Search the records for "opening". Report every line where it occurs.

─── INFORMATION ───

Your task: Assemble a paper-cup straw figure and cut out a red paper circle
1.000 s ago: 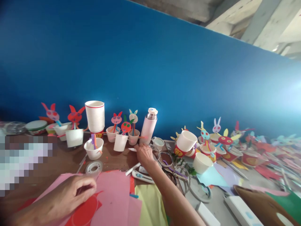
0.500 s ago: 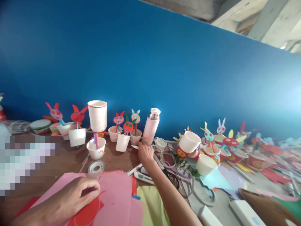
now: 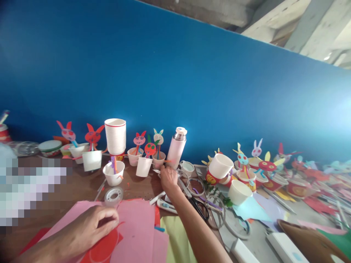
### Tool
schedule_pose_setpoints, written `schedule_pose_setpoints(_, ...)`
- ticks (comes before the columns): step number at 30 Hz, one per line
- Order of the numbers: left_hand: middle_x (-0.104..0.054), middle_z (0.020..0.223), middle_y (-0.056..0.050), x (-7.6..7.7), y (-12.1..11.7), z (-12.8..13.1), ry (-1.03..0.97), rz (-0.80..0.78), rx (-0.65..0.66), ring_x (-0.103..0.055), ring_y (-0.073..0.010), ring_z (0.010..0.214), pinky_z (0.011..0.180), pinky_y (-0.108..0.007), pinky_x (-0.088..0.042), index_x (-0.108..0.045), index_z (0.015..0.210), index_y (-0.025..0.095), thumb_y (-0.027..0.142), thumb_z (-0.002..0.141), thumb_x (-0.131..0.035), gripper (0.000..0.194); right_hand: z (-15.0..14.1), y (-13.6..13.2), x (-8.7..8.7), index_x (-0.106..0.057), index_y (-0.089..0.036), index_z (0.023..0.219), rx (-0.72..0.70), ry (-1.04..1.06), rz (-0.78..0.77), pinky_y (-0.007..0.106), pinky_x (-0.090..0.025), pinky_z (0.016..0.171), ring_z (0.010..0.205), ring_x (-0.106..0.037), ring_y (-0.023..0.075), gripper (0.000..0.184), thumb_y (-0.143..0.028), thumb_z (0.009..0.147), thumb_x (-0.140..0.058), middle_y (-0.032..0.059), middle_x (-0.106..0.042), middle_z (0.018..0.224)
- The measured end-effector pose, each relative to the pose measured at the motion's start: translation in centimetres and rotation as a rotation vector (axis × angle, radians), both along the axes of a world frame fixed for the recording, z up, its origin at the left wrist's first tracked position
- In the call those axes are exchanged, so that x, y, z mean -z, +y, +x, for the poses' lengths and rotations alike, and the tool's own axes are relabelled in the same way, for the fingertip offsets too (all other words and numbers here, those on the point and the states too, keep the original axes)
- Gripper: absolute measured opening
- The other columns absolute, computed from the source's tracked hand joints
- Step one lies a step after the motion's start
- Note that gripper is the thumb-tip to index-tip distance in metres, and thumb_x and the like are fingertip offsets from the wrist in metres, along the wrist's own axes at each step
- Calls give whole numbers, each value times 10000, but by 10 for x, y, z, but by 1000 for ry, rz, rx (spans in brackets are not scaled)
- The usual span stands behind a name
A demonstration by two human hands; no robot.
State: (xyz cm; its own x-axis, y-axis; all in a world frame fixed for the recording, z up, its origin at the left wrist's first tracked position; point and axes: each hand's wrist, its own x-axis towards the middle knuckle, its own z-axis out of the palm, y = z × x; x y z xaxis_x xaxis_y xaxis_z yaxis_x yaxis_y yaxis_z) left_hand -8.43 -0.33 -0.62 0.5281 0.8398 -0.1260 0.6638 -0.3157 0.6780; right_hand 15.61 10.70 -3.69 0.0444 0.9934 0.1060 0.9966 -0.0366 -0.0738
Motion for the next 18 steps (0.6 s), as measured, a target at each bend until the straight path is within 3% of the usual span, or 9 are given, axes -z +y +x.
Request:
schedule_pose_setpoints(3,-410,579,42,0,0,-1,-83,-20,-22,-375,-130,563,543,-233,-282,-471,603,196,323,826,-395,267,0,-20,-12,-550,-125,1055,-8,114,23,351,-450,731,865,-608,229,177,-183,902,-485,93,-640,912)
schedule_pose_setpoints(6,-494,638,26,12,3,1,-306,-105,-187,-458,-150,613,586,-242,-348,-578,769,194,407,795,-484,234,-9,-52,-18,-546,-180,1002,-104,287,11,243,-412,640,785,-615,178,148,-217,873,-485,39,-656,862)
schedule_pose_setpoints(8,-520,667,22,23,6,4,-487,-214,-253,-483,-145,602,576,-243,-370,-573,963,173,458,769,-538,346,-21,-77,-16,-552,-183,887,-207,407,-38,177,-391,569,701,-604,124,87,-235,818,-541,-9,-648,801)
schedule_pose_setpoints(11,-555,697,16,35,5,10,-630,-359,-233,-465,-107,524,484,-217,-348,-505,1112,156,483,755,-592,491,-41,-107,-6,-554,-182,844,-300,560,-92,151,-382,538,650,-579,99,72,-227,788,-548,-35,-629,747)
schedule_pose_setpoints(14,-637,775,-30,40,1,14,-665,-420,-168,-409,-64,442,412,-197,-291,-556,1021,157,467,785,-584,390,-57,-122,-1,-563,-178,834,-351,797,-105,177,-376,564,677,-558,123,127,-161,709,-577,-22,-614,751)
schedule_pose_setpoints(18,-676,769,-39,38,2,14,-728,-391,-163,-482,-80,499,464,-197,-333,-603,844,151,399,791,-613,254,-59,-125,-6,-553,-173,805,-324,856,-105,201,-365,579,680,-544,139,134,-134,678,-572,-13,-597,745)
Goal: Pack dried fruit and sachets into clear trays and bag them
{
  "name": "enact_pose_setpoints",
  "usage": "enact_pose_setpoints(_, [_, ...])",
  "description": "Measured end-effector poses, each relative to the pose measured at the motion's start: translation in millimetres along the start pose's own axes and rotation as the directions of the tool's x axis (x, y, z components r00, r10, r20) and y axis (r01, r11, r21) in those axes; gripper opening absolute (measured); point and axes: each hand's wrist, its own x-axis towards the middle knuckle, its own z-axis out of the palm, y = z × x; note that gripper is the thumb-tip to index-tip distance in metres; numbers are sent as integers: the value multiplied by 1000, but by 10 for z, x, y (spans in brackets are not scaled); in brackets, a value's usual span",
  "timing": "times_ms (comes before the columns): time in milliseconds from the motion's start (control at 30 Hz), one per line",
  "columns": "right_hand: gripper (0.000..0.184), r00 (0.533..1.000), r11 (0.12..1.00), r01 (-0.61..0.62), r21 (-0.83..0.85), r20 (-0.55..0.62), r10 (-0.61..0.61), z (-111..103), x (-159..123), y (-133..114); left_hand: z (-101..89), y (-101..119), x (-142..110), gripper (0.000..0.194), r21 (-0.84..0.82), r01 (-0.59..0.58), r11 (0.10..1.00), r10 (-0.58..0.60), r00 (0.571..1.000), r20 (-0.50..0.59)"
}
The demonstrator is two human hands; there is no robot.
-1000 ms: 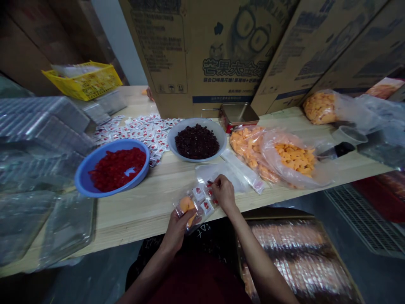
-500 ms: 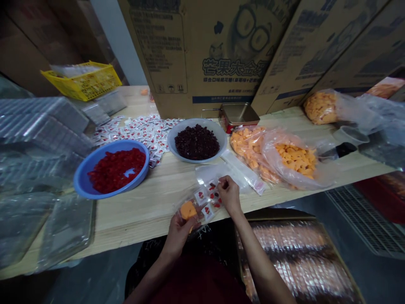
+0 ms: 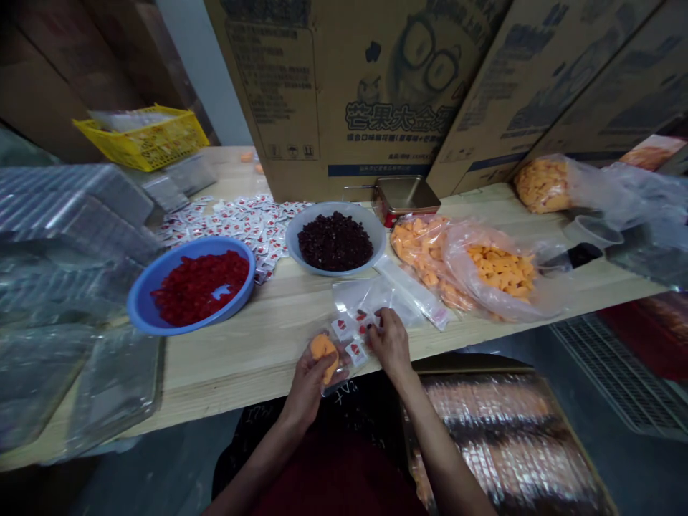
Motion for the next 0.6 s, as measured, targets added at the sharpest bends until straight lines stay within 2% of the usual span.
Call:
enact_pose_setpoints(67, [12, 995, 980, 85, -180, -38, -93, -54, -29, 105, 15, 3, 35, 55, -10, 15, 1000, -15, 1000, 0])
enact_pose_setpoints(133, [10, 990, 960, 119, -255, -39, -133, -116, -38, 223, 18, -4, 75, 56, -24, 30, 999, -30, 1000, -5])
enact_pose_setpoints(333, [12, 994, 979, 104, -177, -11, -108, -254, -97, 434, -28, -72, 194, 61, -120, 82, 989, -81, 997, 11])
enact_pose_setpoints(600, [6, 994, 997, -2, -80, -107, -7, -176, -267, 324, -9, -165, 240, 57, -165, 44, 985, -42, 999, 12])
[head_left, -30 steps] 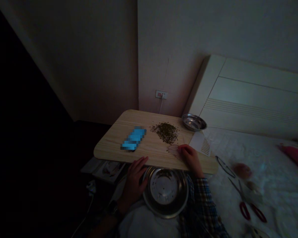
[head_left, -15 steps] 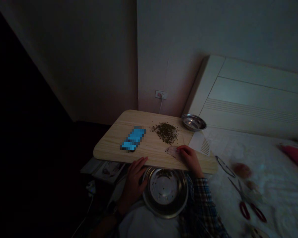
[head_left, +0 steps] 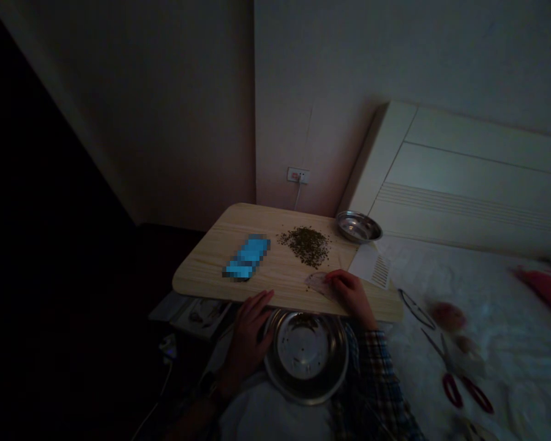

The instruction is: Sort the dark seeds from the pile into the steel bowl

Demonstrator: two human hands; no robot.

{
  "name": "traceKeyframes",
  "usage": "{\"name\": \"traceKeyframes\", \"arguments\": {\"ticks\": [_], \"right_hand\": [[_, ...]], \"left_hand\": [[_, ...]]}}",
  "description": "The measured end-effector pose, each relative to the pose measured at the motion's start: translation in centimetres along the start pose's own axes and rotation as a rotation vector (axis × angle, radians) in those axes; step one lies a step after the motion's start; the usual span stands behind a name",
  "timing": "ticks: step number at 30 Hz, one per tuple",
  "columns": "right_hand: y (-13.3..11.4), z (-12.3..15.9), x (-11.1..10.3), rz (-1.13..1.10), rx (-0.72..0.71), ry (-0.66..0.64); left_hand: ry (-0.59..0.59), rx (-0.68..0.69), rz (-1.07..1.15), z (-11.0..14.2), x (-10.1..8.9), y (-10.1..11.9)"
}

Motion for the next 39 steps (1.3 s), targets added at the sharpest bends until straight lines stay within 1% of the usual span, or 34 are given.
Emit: {"name": "traceKeyframes", "arguments": {"ticks": [6,11,15,26,33,39], "right_hand": [[0.33,0.03,0.06,0.003,-0.004,-0.005],[0.06,-0.01,0.28,-0.006,-0.015,-0.029],[-0.19,-0.09,0.38,-0.014,-0.026,-0.047],[-0.21,-0.07,0.55,-0.035,-0.020,-0.060],[-0.09,-0.02,0.32,-0.038,-0.013,-0.046],[0.50,0.23,0.23,-0.017,0.020,-0.017]], "left_hand": [[0.007,0.003,-0.005,0.00,0.01,-0.04],[-0.006,0.004,-0.011,0.03,0.24,-0.21],[-0.004,0.007,-0.013,0.00,0.08,-0.05],[-0.001,0.000,-0.013,0.06,0.15,-0.15],[0.003,0.003,-0.017,-0.06,0.04,-0.02],[-0.001,0.012,-0.011,0.05,0.07,-0.07]]}}
Point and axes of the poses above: each hand's wrist, its own z-axis away from the middle knuckle, its own x-axis out of the palm, y = z × x, the point moved 8 cm from there along -z, towards the middle knuckle, and after that the axes turned 12 degrees about -x, right-handed, at the moved point
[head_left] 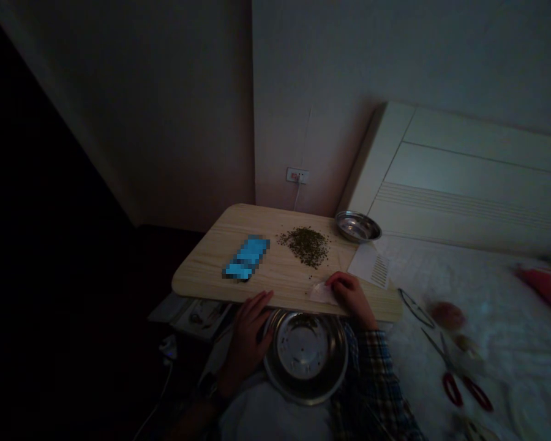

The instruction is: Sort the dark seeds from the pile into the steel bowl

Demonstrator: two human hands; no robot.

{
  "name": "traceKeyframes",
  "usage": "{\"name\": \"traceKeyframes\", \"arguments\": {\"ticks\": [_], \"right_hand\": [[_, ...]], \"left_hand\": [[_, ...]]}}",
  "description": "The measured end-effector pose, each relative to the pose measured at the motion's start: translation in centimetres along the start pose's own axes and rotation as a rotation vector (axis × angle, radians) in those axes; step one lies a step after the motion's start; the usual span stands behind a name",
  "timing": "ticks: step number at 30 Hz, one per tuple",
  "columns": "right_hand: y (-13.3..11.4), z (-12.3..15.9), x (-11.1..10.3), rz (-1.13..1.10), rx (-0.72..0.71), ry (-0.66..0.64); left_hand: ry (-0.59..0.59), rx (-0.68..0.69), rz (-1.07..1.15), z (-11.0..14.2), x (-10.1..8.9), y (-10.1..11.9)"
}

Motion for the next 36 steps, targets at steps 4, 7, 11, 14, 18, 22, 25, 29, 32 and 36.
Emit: {"name": "traceKeyframes", "arguments": {"ticks": [4,7,11,14,18,22,25,29,32,36], "right_hand": [[0.16,0.05,0.00,0.023,0.010,0.023],[0.27,0.08,-0.20,0.044,0.015,0.042],[0.53,0.11,-0.31,0.060,0.019,0.047],[0.67,0.10,-0.35,0.068,0.018,0.055],[0.59,0.15,-0.57,0.075,0.018,0.083],[0.21,0.08,-0.78,0.074,0.007,0.095],[0.04,-0.05,-0.79,0.062,-0.002,0.088],[0.08,-0.10,-0.73,0.041,-0.009,0.076],[0.11,-0.10,-0.58,0.031,-0.013,0.057],[-0.14,-0.16,-0.28,0.022,-0.020,0.023]], "left_hand": [[-0.003,-0.006,-0.004,-0.08,-0.02,0.05],[0.003,0.001,0.003,-0.12,-0.06,0.14],[0.004,-0.007,0.012,-0.09,-0.08,0.03],[0.000,-0.008,0.014,-0.04,-0.08,0.03],[0.002,-0.011,0.007,-0.06,-0.05,0.06],[-0.002,-0.018,0.000,-0.11,-0.05,0.09],[-0.006,-0.015,0.001,-0.07,-0.05,0.11],[-0.006,-0.013,0.000,0.00,0.02,0.04],[-0.008,-0.012,-0.008,0.00,0.12,-0.04],[0.000,-0.005,0.000,-0.01,0.05,0.01]]}}
Point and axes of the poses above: each hand's wrist, its own z-axis away from the middle knuckle, its own x-axis out of the palm, y = z × x, the point moved 8 cm from there along -z, towards the middle knuckle, and after that the axes turned 12 degrees about -x, right-handed, at the moved point
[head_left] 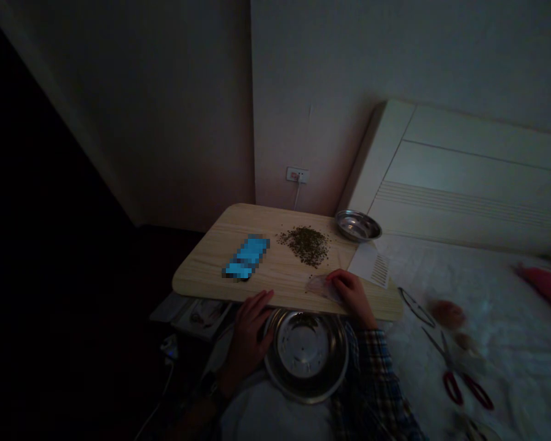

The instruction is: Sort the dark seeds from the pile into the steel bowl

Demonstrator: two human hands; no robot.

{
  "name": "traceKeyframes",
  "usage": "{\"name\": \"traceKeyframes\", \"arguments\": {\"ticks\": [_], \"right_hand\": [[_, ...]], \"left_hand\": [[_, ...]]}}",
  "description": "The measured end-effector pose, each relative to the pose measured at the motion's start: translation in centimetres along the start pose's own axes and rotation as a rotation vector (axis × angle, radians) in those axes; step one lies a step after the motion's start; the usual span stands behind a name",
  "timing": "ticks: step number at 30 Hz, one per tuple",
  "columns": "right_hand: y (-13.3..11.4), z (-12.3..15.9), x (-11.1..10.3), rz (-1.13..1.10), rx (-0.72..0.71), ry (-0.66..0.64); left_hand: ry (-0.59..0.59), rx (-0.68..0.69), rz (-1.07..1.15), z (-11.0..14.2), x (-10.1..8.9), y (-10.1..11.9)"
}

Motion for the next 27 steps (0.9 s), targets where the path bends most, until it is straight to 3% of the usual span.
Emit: {"name": "traceKeyframes", "arguments": {"ticks": [21,27], "right_hand": [[-1.6,0.2,1.4,-0.097,0.016,-0.177],[-0.3,0.2,0.1,-0.042,0.036,-0.005]], "left_hand": [[-0.003,-0.004,-0.006,-0.1,0.0,0.0],[-0.012,-0.003,-0.010,-0.1,-0.1,0.2]]}}
Point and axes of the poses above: each hand's wrist, its own z-axis away from the middle knuckle, its own x-axis out of the palm, y = z × x, the point moved 8 cm from there along -z, towards the middle knuckle, and after that the axes turned 12 degrees about -x, right-handed, at the moved point
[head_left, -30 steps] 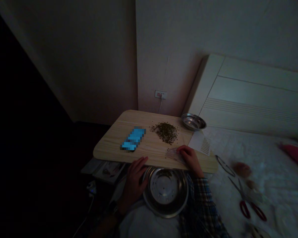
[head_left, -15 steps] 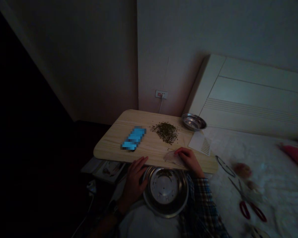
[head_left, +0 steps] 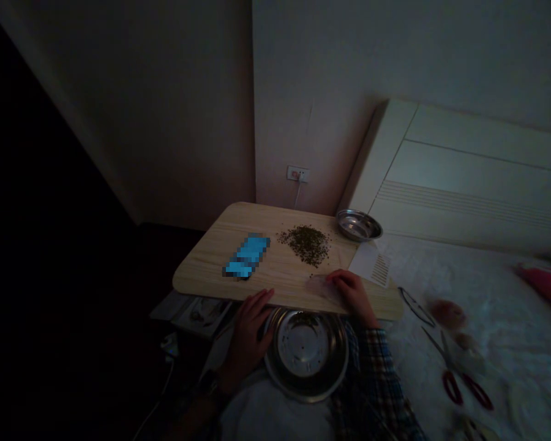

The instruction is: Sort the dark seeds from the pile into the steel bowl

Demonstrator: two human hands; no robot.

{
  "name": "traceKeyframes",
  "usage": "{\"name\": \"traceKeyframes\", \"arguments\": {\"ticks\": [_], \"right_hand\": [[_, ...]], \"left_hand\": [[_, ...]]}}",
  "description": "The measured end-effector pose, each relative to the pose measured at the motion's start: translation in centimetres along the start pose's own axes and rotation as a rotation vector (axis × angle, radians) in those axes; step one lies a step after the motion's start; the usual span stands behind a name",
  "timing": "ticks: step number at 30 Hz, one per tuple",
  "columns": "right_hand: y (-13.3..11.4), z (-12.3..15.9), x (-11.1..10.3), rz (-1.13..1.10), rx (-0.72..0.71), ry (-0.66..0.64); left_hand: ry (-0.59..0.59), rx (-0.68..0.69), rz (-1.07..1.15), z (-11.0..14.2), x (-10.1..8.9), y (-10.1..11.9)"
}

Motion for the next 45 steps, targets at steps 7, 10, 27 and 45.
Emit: {"name": "traceKeyframes", "arguments": {"ticks": [7,10,27,45], "right_hand": [[1.0,0.3,-1.4,0.065,0.011,0.167],[1.0,0.2,-1.5,0.076,0.013,0.189],[0.2,-0.1,-0.6,0.063,-0.011,0.087],[0.2,-0.1,-0.3,0.064,-0.011,0.041]], "left_hand": [[0.020,-0.005,0.008,0.0,-0.1,0.0],[0.019,-0.006,0.014,0.1,0.0,-0.1],[0.017,-0.005,0.008,0.0,0.0,-0.1],[-0.006,-0.008,0.002,0.1,0.2,-0.3]]}}
Point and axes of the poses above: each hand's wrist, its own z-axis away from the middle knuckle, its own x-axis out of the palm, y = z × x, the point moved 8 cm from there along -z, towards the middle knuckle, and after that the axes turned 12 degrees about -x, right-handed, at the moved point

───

> WRITTEN RESPONSE:
- Gripper: absolute measured opening
  "description": "Measured end-effector poses, each relative to the pose measured at the motion's start: translation in millimetres along the start pose's own axes and rotation as the directions of the tool's x axis (x, y, z components r00, r10, r20) and y axis (r01, r11, r21) in those axes; gripper opening absolute (measured); point and axes: each hand's wrist, its own x-axis towards the middle knuckle, its own z-axis out of the palm, y = z × x; note that gripper is the thumb-tip to index-tip distance in metres; numbers are sent as integers: the value multiplied by 1000, but by 10 for z, x, y (spans in brackets are not scaled); in brackets, a value's usual span",

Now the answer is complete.